Tuesday, May 12, 2020

Saluting the Tomb of William Henry Harrison, 1843


(Harrison's unadorned tomb as it wold have appeared in the nineteenth century.  The current, more imposing monument dates from 1924)

Saluting the Tomb of William Henry Harrison, 1843

Way back in 1991, I wrote an MA thesis titled “William Henry Harrison and the Rhetoric of History.”  In that thesis, I surmised that Harrison the man was subsumed by Harrison the symbol.   Partly by his own efforts and partly by people campaigning and eulogizing him before and after 1841, writers used the story of Harrison’s life as a rhetorical device to explain the passage of time.  Depending on their point of view, contemporaries viewed Harrison as one who had heroically lived through the pioneer settlement of Ohio to a pastoral utopia.  Others saw his untimely death as a meaningful warning from the Almighty to a sordid and sinful generation.  Celebration or warning, Harrison was more than just a foolish old man who died a month into his term, possibly from talking too much during his hour-and-a-half Inaugural Address.

Looking back on this early work and the journal article that followed, I have over the years spotted a primary source that would have been useful had I known of it.  The penultimate chapter of my thesis discussed the ways in which Harrison’s tomb came to be viewed as a postmortem symbol of the conquering hero.  I remember scouring printed primary sources for nuggets in those pre-Internet days, and would have been overjoyed to lay hands on this newspaper article:
“The steamers Republic and Nodaway arrived here yesterday, having on board the tribes of the Wyandots consisting of 630 men, women, and children moving from Lower Sandusky, in the state of Ohio, to their new homes. . . . They are in good health and appeared cheerful.  Many of the braves were with General Harrison during the last war and boast of their prowess at the battle of Ft. Meigs.  They entertain for the memory of the ‘White Chief’ the highest veneration, as is envisaged by the following affecting incident, which was related to us by Capt. Claghorn, of the Nodaway: ‘Before the boat reached North Bend [Ohio, where Harrison is buried], the principal chief requested Captain Claghorn to have the “Big Gun’ loaded, and as the boat neared that hallowed spot, the chiefs and braves silently gathered upon the hurricane roof, and formed in line fronting the resting place of their departed chief.  The engine was stopped and the boat suffered to drift with the current.  As they passed the tomb they all uncovered and gently waved their hats in silence; and after the boat had passed and the report of the cannon had died away the head chief stepped forward, and in an impressive manner, exclaimed, ‘Farewell Ohio, and her Brave.’”  [St. Louis Republican, July 25, 1843, quoted in Muriel Kinney, The Biography of John Carey: An Ohio Pioneer (Denver, 2010), p. 143.]
Perhaps no one but myself will take satisfaction in knowing a little more of the story.  The quote is not politically correct, and even superficial readers will confront the issue of whether this is believable.  I think it really happened, but whether the Wyandot Indians waving their hats at Harrison’s tomb were saluting a respected fellow soldier or were secretly despising the man who had done so much to divest them of their homelands is an open question.  Harrison in the 21st century is seen less often as a military and political hero as a participant in the genocide of Native America and at least a tacit collaborator in the enslavement of African Americans.

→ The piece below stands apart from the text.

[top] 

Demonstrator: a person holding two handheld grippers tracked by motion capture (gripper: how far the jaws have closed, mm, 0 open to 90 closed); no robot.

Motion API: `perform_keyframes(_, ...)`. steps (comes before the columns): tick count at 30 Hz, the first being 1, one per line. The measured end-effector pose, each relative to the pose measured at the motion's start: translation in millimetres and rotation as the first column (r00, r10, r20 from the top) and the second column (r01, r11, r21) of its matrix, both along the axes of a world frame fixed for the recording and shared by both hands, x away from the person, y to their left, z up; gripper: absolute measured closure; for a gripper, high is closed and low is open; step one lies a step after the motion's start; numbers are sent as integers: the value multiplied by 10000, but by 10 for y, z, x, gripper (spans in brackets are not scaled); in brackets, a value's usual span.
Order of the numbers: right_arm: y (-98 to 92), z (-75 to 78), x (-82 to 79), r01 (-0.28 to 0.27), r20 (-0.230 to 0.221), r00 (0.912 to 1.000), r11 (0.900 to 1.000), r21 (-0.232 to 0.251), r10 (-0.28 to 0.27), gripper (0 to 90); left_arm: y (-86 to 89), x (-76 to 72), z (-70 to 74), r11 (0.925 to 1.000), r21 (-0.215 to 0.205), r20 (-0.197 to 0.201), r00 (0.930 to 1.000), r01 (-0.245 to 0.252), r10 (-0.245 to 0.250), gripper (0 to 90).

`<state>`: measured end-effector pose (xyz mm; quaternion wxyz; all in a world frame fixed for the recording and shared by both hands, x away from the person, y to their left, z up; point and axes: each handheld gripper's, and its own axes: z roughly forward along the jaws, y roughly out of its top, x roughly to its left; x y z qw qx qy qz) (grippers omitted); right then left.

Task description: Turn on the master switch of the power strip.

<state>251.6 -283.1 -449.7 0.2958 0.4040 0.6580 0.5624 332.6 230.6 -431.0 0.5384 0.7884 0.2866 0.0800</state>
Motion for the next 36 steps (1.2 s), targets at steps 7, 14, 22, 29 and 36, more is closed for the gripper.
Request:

Many years after my thesis, my son asked me, wryly, if William Henry Harrison was my “hero.”  A loaded question from a ten-year-old!  No, I answered, Harrison was no hero of mine.  I cannot judge him either depraved or heroic.  He remains of interest as a tool to gauge some things that were going on in early nineteenth century America.  For this reason, I will continue to follow Harrison’s tracks as the years go by.